# Task prompt
Transcribe word for word the lines below from the line with "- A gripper" through the line with "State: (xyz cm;", ends included.
═══ Data for processing
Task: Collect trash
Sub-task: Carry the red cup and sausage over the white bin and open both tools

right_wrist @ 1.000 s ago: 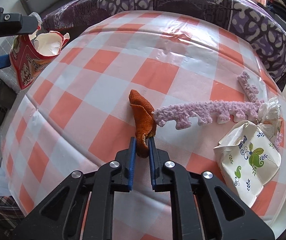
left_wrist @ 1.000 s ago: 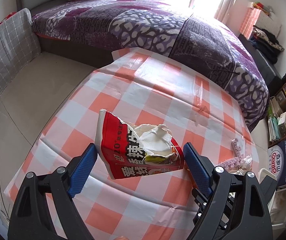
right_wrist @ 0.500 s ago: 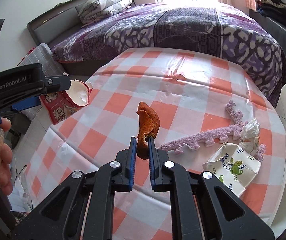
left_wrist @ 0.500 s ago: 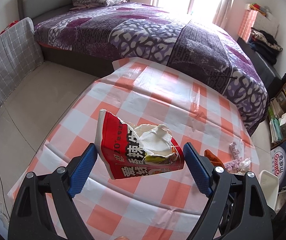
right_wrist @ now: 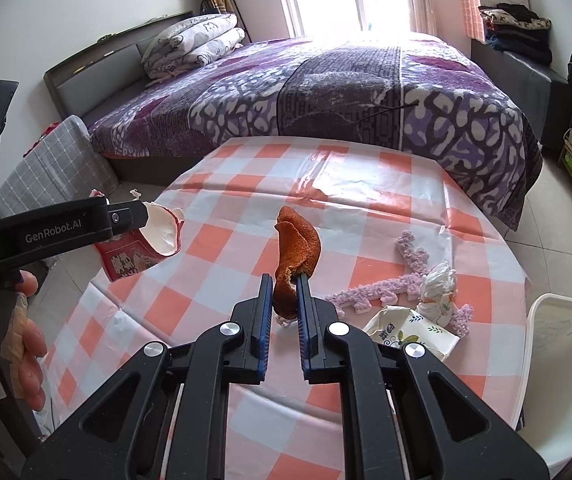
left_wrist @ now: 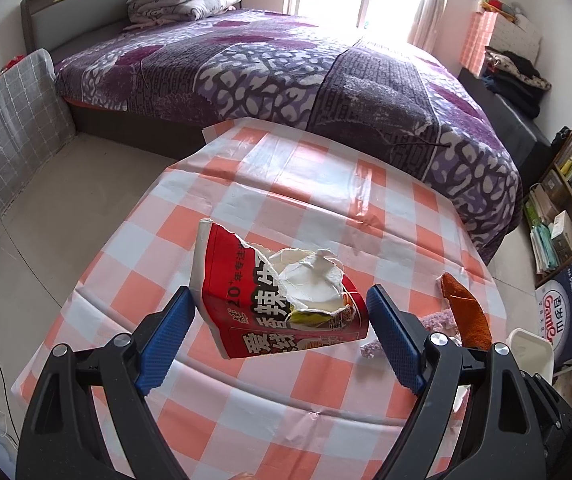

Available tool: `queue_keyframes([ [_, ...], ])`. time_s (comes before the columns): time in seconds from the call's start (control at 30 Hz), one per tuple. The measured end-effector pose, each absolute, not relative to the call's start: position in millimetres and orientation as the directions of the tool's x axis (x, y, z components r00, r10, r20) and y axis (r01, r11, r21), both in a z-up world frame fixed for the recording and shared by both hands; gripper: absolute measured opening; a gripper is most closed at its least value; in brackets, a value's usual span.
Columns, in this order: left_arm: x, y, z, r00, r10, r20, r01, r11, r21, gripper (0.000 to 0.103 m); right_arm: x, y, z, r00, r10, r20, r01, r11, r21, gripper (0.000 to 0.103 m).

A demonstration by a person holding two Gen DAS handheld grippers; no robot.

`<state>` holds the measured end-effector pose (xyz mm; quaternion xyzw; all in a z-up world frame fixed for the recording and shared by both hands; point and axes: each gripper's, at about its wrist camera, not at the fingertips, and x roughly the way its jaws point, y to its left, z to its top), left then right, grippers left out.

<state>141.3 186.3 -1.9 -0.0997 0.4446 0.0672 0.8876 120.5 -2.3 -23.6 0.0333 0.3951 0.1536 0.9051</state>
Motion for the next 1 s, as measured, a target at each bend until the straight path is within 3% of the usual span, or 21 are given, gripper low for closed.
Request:
queue_keyframes([
  [0.5, 138.7, 126.3, 12.1, 0.623, -0.021, -0.782, -0.120, 0.985, -0.123, 0.085, 108.1, -67.2, -1.2, 0.709, 0.232, -0.666, -0.140, 0.972, 0.189, 0.011],
  [1.0, 133.6, 65.5, 14.8, 0.626, -0.063, -0.777, -0.017, 0.995, -0.095, 0.085, 99.0, -162.3, 10.3, 0.745, 0.098, -0.660, 0.102, 0.961, 0.257, 0.011],
])
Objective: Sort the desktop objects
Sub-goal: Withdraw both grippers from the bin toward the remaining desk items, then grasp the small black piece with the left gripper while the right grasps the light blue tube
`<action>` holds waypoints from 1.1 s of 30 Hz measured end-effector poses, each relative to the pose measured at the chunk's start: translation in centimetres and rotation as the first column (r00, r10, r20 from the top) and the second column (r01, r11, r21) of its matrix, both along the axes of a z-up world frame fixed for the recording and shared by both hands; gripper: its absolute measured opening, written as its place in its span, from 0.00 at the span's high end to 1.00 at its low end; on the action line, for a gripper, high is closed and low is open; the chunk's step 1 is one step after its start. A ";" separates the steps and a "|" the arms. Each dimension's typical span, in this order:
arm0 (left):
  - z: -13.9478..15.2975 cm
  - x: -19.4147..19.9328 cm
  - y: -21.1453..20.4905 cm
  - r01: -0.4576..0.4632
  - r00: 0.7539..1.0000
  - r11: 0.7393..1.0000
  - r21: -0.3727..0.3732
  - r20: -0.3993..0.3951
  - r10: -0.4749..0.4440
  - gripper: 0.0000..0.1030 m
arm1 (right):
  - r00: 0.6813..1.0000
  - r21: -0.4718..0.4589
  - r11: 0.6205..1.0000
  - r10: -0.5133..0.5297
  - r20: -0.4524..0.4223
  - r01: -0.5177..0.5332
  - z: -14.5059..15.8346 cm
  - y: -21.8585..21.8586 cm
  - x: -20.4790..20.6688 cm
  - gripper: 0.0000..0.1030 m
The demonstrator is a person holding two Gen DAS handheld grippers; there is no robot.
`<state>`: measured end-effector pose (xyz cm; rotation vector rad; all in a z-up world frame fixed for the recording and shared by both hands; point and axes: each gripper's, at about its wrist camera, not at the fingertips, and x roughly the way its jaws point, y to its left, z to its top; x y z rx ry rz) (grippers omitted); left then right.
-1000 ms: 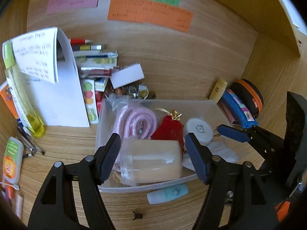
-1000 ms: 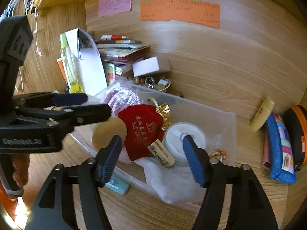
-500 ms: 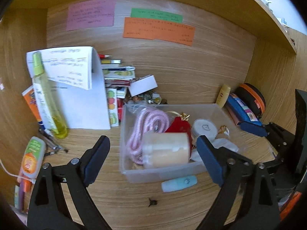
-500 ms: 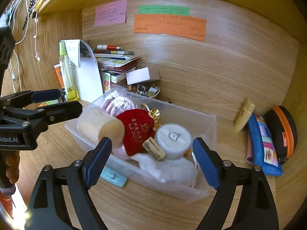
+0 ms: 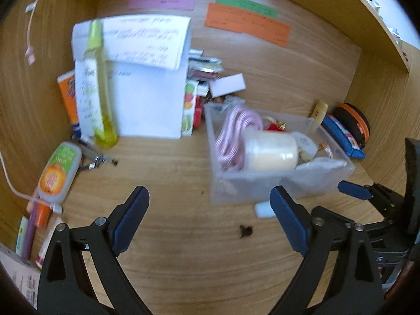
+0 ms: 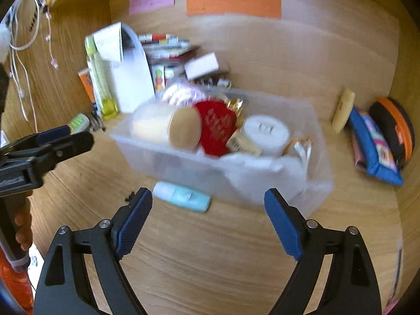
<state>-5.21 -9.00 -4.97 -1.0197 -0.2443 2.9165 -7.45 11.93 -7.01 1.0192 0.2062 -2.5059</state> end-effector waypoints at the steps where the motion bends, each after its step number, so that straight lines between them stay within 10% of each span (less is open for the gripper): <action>1: -0.3 0.3 -0.3 -0.002 1.000 1.000 0.002 0.007 0.002 0.09 | 1.000 0.000 1.000 -0.008 0.018 0.008 -0.5 -0.4 0.0 0.17; 15: -2.9 3.1 -1.6 0.029 0.999 0.999 -0.042 0.041 -0.027 0.09 | 0.968 0.025 0.985 -0.174 0.182 0.173 -4.9 -4.2 -3.4 0.20; 28: -4.1 1.1 1.7 0.151 0.984 0.981 -0.119 0.110 -0.138 0.09 | 0.971 0.102 0.980 -0.187 0.147 0.173 -5.2 -3.1 -2.9 0.31; 33: -4.7 -0.7 3.6 0.192 0.974 0.971 -0.146 0.150 -0.170 0.32 | 0.970 0.026 0.988 -0.156 0.189 0.154 -4.7 -0.2 -2.1 0.31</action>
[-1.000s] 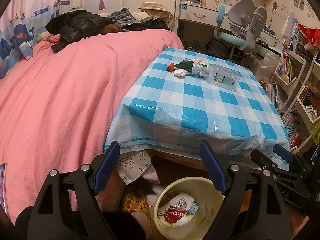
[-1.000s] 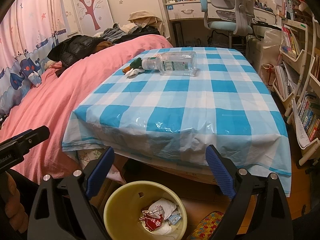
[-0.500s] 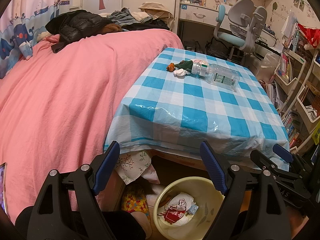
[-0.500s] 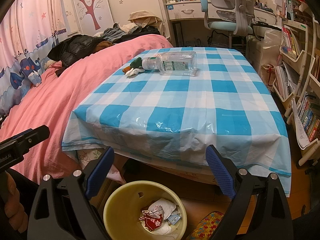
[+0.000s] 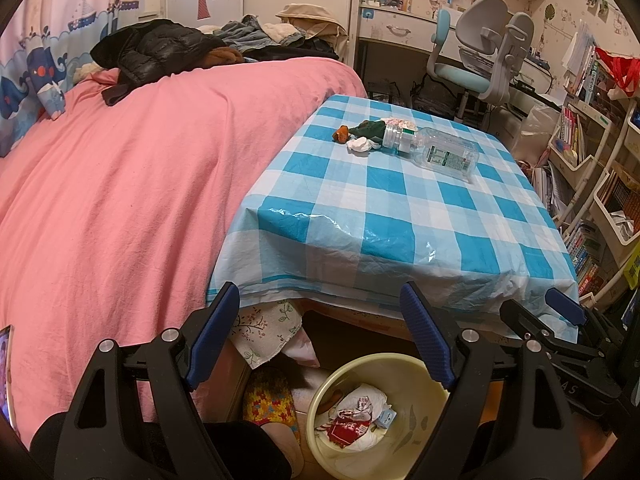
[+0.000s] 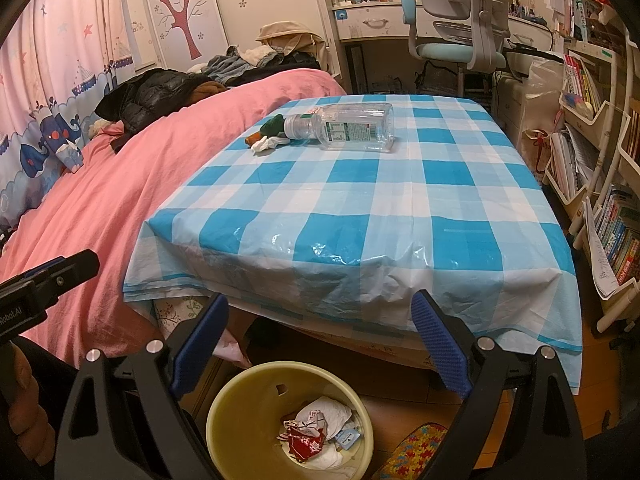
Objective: Collect trash
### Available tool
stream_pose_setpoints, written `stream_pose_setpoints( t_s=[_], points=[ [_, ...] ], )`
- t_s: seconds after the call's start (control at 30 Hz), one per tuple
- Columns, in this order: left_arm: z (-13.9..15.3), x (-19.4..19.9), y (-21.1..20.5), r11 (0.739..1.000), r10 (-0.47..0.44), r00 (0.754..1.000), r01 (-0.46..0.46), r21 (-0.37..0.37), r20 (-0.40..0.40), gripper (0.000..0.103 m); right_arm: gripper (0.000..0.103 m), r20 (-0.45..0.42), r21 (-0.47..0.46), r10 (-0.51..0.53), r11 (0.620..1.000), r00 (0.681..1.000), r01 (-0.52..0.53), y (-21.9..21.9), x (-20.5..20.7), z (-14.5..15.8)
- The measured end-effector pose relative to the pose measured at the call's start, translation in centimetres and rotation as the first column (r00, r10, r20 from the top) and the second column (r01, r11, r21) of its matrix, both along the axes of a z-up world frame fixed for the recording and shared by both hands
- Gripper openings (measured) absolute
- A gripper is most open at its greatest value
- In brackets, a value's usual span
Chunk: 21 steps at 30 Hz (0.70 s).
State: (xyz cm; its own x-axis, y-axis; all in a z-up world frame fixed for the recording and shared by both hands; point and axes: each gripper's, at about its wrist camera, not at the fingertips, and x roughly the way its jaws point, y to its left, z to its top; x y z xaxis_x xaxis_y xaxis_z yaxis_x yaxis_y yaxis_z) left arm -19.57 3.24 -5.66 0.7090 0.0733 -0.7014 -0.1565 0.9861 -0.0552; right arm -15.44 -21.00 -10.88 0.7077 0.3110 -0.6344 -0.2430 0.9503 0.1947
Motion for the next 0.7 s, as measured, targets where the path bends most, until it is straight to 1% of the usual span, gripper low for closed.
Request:
stream_pose_setpoints(
  t_s=[0.37,0.5,0.6,0.7],
  points=[
    [0.0,0.0,0.0,1.000,0.000,1.000,0.000,-0.002,0.001,0.079,0.089,0.002,-0.001,0.000,1.000,1.000,0.000,0.0,-0.1,0.0],
    [0.1,0.3,0.2,1.000,-0.005,1.000,0.005,-0.028,0.000,0.079,0.089,0.010,0.000,0.005,1.000,1.000,-0.005,-0.1,0.1,0.3],
    [0.2,0.8,0.5,0.999,-0.004,1.000,0.003,-0.051,-0.004,0.079,0.089,0.032,0.000,0.018,1.000,0.999,-0.018,0.2,0.3,1.2],
    [0.4,1.5,0.7,0.997,-0.010,1.000,0.009,-0.071,-0.011,0.079,0.091,0.053,0.004,0.029,1.000,0.998,-0.029,0.1,0.9,2.1]
  ],
)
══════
# Response for this exercise
- A gripper is most open at its greatest value
- In brackets, a value's usual span
Chunk: 21 steps at 30 Hz (0.70 s).
State: (xyz cm; its own x-axis, y-axis; all in a z-up world frame fixed for the recording and shared by both hands; point and axes: each gripper's, at about its wrist camera, not at the fingertips, and x roughly the way its jaws point, y to its left, z to its top; x y z xaxis_x xaxis_y xaxis_z yaxis_x yaxis_y yaxis_z) left arm -19.57 3.24 -5.66 0.7090 0.0733 -0.7014 -0.1565 0.9861 -0.0552; right arm -15.44 -21.00 -10.88 0.7077 0.3110 -0.6344 -0.2430 0.9503 0.1947

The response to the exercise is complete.